## Work request
Return the data below exactly, but only from the line containing "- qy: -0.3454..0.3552" through the line containing "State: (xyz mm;", with both of those lines included.

[[ Given data, beginning ]]

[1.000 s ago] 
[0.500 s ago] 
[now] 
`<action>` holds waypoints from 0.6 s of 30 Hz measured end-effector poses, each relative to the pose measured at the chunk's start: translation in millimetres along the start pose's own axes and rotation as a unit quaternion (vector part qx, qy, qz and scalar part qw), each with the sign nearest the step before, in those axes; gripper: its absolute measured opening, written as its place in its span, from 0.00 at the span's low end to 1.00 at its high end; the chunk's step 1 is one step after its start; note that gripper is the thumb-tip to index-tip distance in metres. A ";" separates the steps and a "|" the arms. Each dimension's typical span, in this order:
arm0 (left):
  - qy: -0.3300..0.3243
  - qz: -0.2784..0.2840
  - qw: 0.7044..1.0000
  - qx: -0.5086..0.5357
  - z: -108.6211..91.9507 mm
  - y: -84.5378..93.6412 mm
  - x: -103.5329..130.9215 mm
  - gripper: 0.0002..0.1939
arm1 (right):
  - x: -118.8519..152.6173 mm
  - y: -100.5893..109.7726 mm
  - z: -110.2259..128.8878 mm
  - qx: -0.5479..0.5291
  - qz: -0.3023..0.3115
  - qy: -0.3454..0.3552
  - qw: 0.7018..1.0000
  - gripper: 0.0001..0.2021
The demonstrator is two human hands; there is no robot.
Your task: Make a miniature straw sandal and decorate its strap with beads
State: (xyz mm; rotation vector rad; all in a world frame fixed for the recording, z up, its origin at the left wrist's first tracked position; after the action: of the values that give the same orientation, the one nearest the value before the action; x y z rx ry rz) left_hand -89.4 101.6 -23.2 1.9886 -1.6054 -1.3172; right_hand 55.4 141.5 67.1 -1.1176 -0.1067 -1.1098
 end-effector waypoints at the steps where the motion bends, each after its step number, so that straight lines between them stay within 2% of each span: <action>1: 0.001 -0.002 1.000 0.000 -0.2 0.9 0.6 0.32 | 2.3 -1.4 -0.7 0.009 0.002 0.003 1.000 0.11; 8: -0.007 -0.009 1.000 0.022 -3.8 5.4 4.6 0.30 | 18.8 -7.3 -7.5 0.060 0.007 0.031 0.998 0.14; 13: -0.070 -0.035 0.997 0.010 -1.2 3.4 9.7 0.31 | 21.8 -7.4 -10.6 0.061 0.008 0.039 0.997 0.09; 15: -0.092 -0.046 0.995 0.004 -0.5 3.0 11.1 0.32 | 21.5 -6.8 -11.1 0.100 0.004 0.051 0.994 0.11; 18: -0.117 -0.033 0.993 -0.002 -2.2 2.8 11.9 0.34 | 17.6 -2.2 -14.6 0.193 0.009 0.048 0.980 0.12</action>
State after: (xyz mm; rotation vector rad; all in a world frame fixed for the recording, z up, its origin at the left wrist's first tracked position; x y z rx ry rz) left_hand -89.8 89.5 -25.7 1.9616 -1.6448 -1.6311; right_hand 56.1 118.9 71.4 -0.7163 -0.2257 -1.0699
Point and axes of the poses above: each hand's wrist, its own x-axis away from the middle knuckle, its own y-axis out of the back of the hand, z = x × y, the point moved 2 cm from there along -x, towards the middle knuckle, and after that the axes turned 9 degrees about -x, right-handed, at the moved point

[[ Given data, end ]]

## Answer to this exercise
  - qy: -0.3454..0.3552
  - qw: 0.7018..1.0000
  - gripper: 0.0001..0.2021
The demonstrator is two human hands; there is no robot.
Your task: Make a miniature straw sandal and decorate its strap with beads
State: (xyz mm; rotation vector rad; all in a world frame fixed for the recording, z up, its origin at the left wrist's first tracked position; after the action: of the values that give the same orientation, the one nearest the value before the action; x y z rx ry rz) left_hand -89.4 101.6 -23.2 1.9886 -1.6054 -1.3172; right_hand 55.4 141.5 67.1 -1.1176 -0.1067 -1.1098

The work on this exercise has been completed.